▶ [Dataset excerpts]
---
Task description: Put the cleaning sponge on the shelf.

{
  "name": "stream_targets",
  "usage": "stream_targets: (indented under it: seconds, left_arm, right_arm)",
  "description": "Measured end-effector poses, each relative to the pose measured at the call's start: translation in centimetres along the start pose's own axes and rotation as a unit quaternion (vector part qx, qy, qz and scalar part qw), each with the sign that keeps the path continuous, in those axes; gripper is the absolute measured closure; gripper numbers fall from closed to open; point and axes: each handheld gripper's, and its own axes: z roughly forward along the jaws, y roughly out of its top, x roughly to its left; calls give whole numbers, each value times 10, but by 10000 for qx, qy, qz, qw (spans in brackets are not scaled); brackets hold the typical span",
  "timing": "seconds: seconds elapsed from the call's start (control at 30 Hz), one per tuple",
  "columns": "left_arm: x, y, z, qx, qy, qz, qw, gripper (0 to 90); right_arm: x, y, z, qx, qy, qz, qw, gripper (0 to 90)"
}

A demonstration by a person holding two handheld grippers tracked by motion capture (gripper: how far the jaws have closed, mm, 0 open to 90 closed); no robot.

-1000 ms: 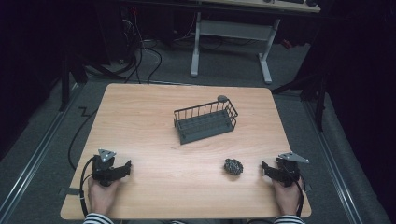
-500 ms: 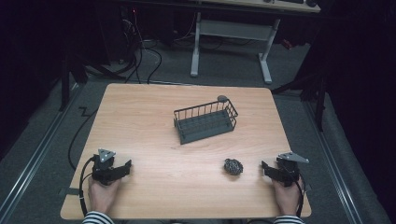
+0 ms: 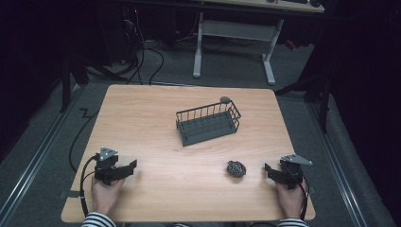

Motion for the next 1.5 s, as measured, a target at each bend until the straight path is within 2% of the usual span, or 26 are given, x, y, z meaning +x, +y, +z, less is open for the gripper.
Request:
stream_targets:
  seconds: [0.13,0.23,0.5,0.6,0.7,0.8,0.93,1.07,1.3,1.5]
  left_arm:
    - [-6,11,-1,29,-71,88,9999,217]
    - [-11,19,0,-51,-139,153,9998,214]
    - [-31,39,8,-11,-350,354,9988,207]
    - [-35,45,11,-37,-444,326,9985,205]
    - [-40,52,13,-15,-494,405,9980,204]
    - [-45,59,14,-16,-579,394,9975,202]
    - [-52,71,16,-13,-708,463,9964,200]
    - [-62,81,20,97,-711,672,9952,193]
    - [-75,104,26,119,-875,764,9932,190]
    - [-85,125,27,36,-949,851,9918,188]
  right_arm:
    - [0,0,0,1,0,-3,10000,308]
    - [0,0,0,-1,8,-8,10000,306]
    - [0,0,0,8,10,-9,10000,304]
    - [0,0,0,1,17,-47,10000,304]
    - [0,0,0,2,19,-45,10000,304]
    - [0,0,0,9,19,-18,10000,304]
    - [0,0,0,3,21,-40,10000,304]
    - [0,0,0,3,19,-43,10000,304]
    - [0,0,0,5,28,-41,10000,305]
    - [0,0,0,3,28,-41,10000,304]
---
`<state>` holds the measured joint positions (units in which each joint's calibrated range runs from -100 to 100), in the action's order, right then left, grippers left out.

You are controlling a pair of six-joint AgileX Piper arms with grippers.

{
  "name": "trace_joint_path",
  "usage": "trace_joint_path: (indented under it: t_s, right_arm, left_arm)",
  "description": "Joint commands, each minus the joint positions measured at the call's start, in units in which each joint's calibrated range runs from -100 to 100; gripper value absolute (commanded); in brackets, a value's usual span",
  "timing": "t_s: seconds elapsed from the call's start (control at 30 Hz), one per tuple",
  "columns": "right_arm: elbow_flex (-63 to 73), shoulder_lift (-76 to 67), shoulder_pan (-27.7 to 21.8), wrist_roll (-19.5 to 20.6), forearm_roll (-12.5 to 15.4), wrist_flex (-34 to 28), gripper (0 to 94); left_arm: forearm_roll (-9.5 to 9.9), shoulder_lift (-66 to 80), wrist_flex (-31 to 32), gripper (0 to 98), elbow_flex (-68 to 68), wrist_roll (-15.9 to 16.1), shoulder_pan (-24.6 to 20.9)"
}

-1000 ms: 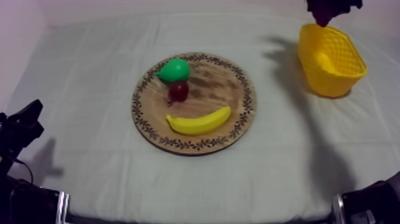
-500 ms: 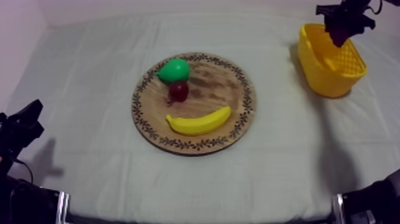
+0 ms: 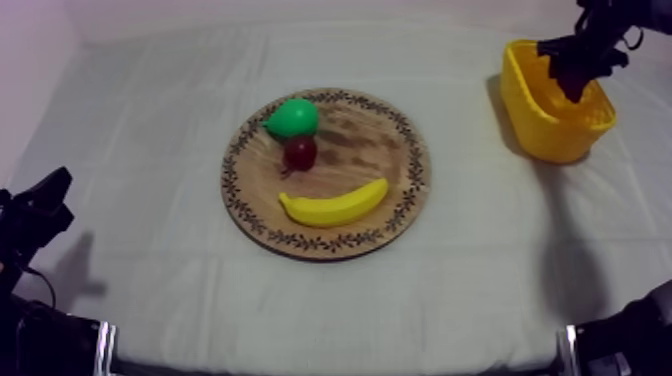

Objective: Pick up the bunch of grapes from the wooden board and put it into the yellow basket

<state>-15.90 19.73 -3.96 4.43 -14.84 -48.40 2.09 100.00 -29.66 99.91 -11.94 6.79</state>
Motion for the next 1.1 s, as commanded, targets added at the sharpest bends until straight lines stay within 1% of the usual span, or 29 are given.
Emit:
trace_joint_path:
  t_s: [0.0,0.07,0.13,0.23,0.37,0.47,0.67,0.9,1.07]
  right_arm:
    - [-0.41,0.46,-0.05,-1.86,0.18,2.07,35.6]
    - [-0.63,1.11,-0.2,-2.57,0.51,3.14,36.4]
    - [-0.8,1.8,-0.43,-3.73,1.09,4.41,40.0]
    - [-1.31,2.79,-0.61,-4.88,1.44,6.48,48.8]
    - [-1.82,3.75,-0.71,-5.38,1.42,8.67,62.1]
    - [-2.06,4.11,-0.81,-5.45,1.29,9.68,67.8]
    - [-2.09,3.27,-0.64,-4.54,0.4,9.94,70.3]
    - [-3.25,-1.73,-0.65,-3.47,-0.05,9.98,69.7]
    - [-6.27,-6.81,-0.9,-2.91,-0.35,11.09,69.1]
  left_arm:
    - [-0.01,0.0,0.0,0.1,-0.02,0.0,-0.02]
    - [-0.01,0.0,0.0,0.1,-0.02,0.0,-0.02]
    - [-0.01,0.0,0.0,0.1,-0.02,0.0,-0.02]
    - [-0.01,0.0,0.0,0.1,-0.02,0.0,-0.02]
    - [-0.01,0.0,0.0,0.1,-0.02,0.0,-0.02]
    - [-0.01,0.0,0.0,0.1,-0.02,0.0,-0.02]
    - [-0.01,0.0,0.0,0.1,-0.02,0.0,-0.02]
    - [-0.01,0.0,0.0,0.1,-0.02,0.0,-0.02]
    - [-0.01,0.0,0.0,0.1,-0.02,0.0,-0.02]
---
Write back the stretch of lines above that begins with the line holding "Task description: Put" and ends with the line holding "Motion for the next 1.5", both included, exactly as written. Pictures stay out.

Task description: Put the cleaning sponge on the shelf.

{
  "name": "stream_targets",
  "usage": "stream_targets: (indented under it: seconds, left_arm, right_arm)",
  "description": "Measured end-effector poses, each relative to the pose measured at the call's start: translation in centimetres along the start pose's own axes and rotation as a unit quaternion (vector part qx, qy, qz and scalar part qw), each with the sign that keeps the path continuous, in those axes; gripper is the absolute measured closure; gripper numbers fall from closed to open; point and axes: each handheld gripper's, and its own axes: z roughly forward along the jaws, y roughly out of its top, x roughly to its left; calls give whole numbers, each value times 10, but by 10000 for qx, qy, qz, qw (spans in brackets are not scaled); brackets hold the typical span",
  "timing": "seconds: seconds elapsed from the call's start (control at 30 Hz), one per tuple",
  "columns": "left_arm: x, y, z, qx, qy, qz, qw, gripper (0 to 90); right_arm: x, y, z, qx, qy, qz, qw, gripper (0 to 90)"
}

A demonstration by a person holding two handheld grippers tracked by motion capture (gripper: how far the jaws have closed, mm, 0 open to 90 closed); no robot.

-1000 ms: 
-500 ms: 
+0 ms: 

Motion for the next 1.5 s, as measured, a target at each bend until the straight path is within 2% of the usual span, or 26 are given, x, y, z meaning +x, +y, +z, less is open for the gripper.

What was asked for in the exercise is now done.